Örneğin, deprem öncesi yanlış yer seçimi planlaması, temel kural ve
kaidelerin uygulanmaması, çevrenin tahribatı ve bilgisizlik, bizleri bu
felaketlere karşı daha da savunmasız bırakan diğer faktörlerdir. Bu durum
ülkelerin afetlere karşı daha da duyarlı olmasını sağlamıştır.

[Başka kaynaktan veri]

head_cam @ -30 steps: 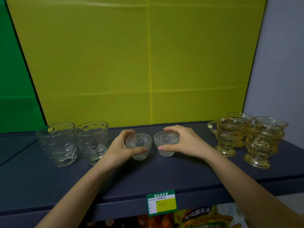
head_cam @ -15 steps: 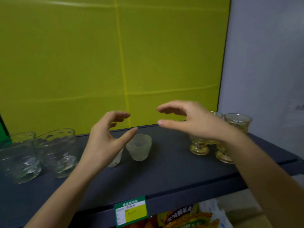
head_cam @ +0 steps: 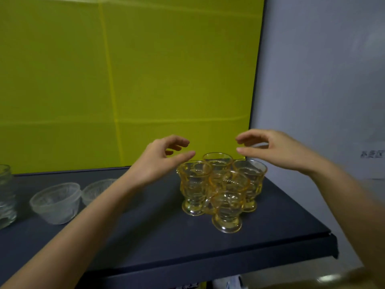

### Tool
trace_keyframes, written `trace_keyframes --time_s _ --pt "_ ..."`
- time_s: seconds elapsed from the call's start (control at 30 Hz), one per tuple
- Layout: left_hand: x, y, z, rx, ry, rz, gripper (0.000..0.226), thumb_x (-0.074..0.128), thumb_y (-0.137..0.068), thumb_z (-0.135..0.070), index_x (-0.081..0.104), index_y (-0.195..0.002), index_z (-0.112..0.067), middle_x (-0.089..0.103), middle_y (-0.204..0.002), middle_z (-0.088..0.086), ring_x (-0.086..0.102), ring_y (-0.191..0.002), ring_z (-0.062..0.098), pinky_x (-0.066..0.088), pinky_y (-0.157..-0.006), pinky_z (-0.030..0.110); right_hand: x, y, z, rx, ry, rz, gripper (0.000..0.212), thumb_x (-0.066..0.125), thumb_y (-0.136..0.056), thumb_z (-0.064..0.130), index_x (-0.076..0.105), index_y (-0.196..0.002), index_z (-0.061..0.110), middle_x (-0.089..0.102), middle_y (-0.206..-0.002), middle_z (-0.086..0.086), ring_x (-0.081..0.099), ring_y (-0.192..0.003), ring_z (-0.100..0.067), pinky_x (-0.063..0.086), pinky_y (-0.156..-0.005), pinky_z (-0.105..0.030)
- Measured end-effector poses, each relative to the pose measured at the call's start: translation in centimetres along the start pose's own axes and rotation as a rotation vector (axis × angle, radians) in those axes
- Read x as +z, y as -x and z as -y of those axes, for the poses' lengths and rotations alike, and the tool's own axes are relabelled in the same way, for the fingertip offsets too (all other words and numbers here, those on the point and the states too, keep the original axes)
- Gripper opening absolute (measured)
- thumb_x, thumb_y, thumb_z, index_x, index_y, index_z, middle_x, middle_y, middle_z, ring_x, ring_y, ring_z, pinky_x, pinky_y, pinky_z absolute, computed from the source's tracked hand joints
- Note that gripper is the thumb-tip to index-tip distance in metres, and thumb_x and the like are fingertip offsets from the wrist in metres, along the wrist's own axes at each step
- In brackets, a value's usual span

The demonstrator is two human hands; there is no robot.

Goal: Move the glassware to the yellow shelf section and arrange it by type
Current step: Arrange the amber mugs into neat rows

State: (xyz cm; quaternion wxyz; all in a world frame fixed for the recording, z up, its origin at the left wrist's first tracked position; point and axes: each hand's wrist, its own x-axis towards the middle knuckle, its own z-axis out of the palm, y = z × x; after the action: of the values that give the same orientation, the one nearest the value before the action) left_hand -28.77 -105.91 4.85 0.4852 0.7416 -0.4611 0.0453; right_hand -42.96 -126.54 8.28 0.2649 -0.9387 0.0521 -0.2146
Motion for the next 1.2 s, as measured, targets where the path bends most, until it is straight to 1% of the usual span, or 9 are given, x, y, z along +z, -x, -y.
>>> trace_keyframes --time_s 0.17,0.27,0.37,0.47,0.53,0.73,0.87,1.0,1.2 --pt "2.8 -3.5 0.1 -0.075 -0.05 0.173 0.046 0.068 -0.077 -0.033 0.056 -0.119 -0.017 0.06 -0.119 -0.002 0.055 -0.11 0.012 0.044 -0.099 0.035 0.6 0.9 -3.1 0.038 -0.038 0.104 0.056 0.065 -0.073 0.045 0.053 -0.124 0.026 0.053 -0.107 0.023 0.053 -0.104 -0.002 0.046 -0.078 -0.006" --pt "3.7 -5.0 0.1 -0.129 -0.078 0.335 0.052 0.066 -0.078 -0.034 0.051 -0.126 -0.019 0.055 -0.13 -0.002 0.053 -0.114 0.01 0.042 -0.098 0.028 1.0 1.2 -4.2 0.045 -0.073 0.121 0.065 0.064 -0.062 0.055 0.054 -0.121 0.03 0.055 -0.109 0.024 0.054 -0.102 0.005 0.045 -0.083 -0.009" --pt "4.0 -6.0 0.1 -0.153 -0.105 0.466 0.055 0.068 -0.076 -0.036 0.051 -0.126 -0.02 0.055 -0.13 -0.004 0.053 -0.114 0.009 0.041 -0.099 0.025 1.2 1.1 -4.9 0.058 -0.125 0.092 0.065 0.066 -0.058 0.054 0.058 -0.118 0.03 0.061 -0.106 0.021 0.06 -0.098 0.003 0.046 -0.087 -0.015" --pt "4.1 -6.6 0.2 -0.154 -0.106 0.491 0.051 0.07 -0.075 -0.033 0.055 -0.122 -0.02 0.058 -0.124 -0.005 0.057 -0.109 0.01 0.044 -0.096 0.024 1.2 0.9 -5.0 0.044 -0.125 0.088 0.063 0.064 -0.058 0.055 0.058 -0.116 0.031 0.06 -0.102 0.025 0.059 -0.093 0.01 0.041 -0.074 0.002" --pt "4.1 -6.9 0.2 -0.144 -0.121 0.481 0.05 0.07 -0.075 -0.034 0.057 -0.121 -0.02 0.06 -0.122 -0.004 0.058 -0.106 0.013 0.046 -0.094 0.026 1.1 0.7 -5.2 0.061 -0.116 0.095 0.065 0.064 -0.058 0.056 0.056 -0.118 0.032 0.058 -0.1 0.027 0.058 -0.093 0.01 0.038 -0.069 0.005" --pt "3.0 -7.3 1.1 -0.123 -0.201 0.451 0.052 0.072 -0.072 -0.04 0.059 -0.116 -0.016 0.062 -0.118 0.0 0.059 -0.098 0.014 0.046 -0.087 0.027 1.1 -0.4 -6.1 0.106 -0.116 0.066 0.071 0.062 -0.059 0.057 0.056 -0.123 0.027 0.064 -0.104 0.015 0.058 -0.097 0.007 0.042 -0.075 -0.005" --pt "1.2 -7.0 1.7 -0.162 -0.254 0.407 0.075 0.068 -0.05 -0.061 0.061 -0.11 -0.018 0.064 -0.111 -0.001 0.061 -0.09 0.014 0.049 -0.084 0.031 1.8 -1.8 -6.1 0.11 -0.102 0.054 0.064 0.067 -0.068 0.049 0.056 -0.125 0.021 0.064 -0.114 0.005 0.06 -0.098 0.002 0.044 -0.076 -0.007" --pt "-0.3 -6.3 2.2 -0.207 -0.235 0.383 0.059 0.073 -0.063 -0.048 0.06 -0.11 -0.014 0.063 -0.11 0.002 0.061 -0.08 0.017 0.051 -0.078 0.034 3.1 -3.6 -5.7 0.1 -0.095 0.045 0.06 0.07 -0.072 0.042 0.056 -0.125 0.017 0.062 -0.119 0.003 0.061 -0.107 -0.014 0.045 -0.086 -0.019" --pt "-2.2 -4.7 3.2 -0.264 -0.175 0.338 0.052 0.075 -0.068 -0.039 0.059 -0.109 -0.012 0.063 -0.11 0.006 0.062 -0.08 0.017 0.051 -0.072 0.031 5.0 -5.5 -4.2 0.056 -0.066 0.092 0.078 0.064 -0.06 0.059 0.056 -0.126 0.018 0.061 -0.121 0.005 0.061 -0.101 -0.01 0.045 -0.093 -0.027"
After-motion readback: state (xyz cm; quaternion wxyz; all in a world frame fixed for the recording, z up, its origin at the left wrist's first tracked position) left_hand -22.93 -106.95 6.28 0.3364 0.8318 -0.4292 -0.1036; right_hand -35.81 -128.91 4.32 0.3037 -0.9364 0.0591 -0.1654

Toplumlar uğrayacakları zararları en aza çekebilmek için yeni ve etkin
organize önlemler geliştirmişler. Bu doğrultuda, ülkeler sürekli kalkınma
politikaları doğrultusunda afet yönetimi programlarını ve modellerini
uygulamaya koymuşlar. Bu modeller içinde uzay teknolojilerinin etkin kullanımı,
ön planda ve önemli bir yer teşkil ediyor.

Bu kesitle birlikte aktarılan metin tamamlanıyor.